Voters in the Keweenaw Bay Indian Community have approved a proposal to modify the tribe’s anticipated investment in its casinos. Unofficial results from Saturday’s election posted by the KBIC show a 168-107 vote in favor of the latest plan. The language caps spending on the Baraga project at 6.5-million dollars, and the Marquette project at 33.5-million. The vote endorses a change in direction from earlier plans, which had called for construction of a new casino in Baraga. The new plan calls for a much more modest expansion and renovation of the current facility. The more ambitious Marquette project will include a 100-room hotel, a 1,200 seat performance venue, and a 400 seat conference center at the current Harvey location. The tribe had hoped to replace the Harvey facility with a new casino on the former airport property in Negaunee, but Governor Rick Snyder has twice denied the request.
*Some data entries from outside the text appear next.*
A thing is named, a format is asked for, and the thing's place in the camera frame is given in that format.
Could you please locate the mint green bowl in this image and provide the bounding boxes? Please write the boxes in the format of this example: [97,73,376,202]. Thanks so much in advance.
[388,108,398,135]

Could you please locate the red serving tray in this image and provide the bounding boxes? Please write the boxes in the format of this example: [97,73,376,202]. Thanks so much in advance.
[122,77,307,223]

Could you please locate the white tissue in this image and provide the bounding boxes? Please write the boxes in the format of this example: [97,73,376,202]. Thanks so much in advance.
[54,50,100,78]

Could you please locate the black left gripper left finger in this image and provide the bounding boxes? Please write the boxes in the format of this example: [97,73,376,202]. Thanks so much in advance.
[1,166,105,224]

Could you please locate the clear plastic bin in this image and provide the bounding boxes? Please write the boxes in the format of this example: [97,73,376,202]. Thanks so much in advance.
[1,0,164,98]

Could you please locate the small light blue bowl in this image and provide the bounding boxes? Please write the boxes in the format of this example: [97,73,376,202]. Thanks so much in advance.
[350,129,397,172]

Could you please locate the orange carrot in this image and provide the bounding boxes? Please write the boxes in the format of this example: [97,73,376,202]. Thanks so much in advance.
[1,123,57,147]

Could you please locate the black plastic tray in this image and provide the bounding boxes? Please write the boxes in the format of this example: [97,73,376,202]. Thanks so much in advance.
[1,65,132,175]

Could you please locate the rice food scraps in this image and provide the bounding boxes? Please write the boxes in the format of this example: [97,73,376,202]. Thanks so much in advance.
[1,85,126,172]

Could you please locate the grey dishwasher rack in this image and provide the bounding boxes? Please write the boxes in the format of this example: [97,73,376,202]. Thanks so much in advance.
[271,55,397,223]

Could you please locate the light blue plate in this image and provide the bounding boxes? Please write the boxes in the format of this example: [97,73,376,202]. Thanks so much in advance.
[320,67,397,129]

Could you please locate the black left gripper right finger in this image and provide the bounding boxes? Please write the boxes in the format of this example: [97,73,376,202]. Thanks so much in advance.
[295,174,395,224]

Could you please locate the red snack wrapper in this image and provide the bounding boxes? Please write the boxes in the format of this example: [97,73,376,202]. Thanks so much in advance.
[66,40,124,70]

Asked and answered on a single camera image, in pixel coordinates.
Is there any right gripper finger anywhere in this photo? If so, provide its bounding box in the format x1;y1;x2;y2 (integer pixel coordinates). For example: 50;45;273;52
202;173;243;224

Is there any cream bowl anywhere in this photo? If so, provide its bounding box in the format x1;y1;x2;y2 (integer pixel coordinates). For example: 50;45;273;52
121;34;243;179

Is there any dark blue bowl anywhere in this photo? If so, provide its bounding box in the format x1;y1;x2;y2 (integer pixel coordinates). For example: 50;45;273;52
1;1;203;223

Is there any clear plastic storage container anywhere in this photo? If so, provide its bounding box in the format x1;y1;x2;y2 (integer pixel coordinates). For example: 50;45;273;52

If Saturday’s request had failed, the earlier plan would have remained in place.
Two other proposals on Saturday’s ballot failed. Voters rejected a request to offer 1.55-million dollars to purchase seven acres of land at Pequaming. The property includes buildings and the Pequaming marina. The vote failed 109-166.
Tribal members also turned down a request to limit the Secretary of the Interior review process over tribal ordinances. The proposal was put forward after the Bureau of Indian Affairs rejected the tribe’s medical marijuana ordinance. It failed by a vote of 91-183.